Peer-to-Peer systems have the interesting property of self-scaling,
which means that the amount of resources grows with the number of
participants. While there exist already a large number P2P systems for
file sharing, very little work has been done in the area of using P2P
systems for file backup. Typically, file back-up is done in a purely
centralized manner. Such an organization requires a large amount of
resources (disks, tape robot) and also some human intervention. On the
other hand there is an increasing number of PCs each equipped with a
local disk with a capacity of tens of Giga Bytes. The goal of our
research is to investigate how the local disks of a large number of
PCs can be organized in such a manner as to allow a highly reliable
file back-up system.
This research is supported by Microsoft Research Cambridge.
With the widespread availability of inexpensive broadband Internet
connections, a large number of bandwidth-intensive applications have now
become practical. This is the case of multimedia live streaming, for
which end-user's access connections once were the bottleneck. The
bottleneck is now mainly found on the server side, since the bandwidth
requirement at the server grows linearly with the size of the audience.
In the last few years research efforts have targeted the problem of
streaming content distribution, and mostly with a pure theoretical
approach. The goal of our research is to study and design a p2p live
streaming system that takes into account the inherent characteristics of
the Internet (uneven peer bandwidth distribution, common asymmetry
between inbound and outbound link capacities, position of the nodes in
the network) and of its users (variable willingness/ability to
cooperate) and exploits them to preserve the whole system's health and
to reward those peers who contribute.
This research is supported by France Telecom R+D.
We have analyzed BitTorrent, a very popular peer-to-peer application that allows distribution of very large contents to a large set of hosts.

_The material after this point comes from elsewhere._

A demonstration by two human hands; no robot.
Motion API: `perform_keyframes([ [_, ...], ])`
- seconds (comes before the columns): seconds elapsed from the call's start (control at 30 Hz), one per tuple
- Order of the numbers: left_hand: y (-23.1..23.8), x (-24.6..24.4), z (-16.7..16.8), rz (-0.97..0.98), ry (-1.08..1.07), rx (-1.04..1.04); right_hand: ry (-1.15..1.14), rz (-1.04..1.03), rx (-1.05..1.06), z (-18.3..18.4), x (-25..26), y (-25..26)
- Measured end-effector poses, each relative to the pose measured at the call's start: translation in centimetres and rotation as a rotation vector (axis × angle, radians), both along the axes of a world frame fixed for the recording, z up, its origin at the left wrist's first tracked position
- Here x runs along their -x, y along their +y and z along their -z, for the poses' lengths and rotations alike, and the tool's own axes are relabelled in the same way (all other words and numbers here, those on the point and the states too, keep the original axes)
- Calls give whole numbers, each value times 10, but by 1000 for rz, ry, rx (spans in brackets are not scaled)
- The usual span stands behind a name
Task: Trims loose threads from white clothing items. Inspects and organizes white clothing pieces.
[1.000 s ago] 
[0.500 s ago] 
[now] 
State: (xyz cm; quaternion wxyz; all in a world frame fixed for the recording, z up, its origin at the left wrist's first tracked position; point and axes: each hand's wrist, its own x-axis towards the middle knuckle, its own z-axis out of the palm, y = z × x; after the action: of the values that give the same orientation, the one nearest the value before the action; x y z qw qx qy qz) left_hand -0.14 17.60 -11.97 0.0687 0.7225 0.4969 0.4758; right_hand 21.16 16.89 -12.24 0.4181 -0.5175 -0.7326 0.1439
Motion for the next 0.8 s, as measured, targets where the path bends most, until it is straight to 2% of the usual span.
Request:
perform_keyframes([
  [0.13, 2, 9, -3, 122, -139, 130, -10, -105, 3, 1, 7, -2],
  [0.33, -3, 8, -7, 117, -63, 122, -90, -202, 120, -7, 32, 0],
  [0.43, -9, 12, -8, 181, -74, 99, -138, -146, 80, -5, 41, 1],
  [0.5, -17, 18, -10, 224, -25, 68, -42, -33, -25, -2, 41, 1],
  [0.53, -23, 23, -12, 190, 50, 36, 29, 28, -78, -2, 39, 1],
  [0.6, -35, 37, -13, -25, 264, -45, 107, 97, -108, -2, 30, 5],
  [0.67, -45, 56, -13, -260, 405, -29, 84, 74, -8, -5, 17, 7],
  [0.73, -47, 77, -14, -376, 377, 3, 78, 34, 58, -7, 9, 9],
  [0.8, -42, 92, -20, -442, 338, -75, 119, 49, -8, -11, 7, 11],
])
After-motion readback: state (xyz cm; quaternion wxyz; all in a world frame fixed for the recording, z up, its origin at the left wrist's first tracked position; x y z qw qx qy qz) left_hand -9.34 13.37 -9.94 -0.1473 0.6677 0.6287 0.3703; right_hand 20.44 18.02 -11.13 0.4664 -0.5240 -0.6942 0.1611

Our analysis of BitTorrent is based on measurements collected on a five months long period that involved thousands of peers. We assess the performance of the algorithms used in BitTorrent through several metrics. Our conclusions indicate that BitTorrent is a realistic and inexpensive alternative to the classical server-based content distribution.
Peer-to-peer networks have often been touted as the ultimate solution
to scalability. Cooperative content distribution is based on the
premise that the capacity of a network is as high as the sum of the
resources of its nodes: the more peers in the network, the higher its
aggregate bandwidth, and the better it can scale and serve new
peers. Such networks can thus spontaneously adapt to the demand by
taking advantage of available resources.
We evaluate the use of peer-to-peer networks for content distribution under various system assumptions, such as peer arrival rates, bandwidth capacities, cooperation strategies, or peer lifetimes. We argue that the self-scaling and self-organizing properties of cooperative networks pave the way for cost-effective, yet highly efficient and robust content distribution.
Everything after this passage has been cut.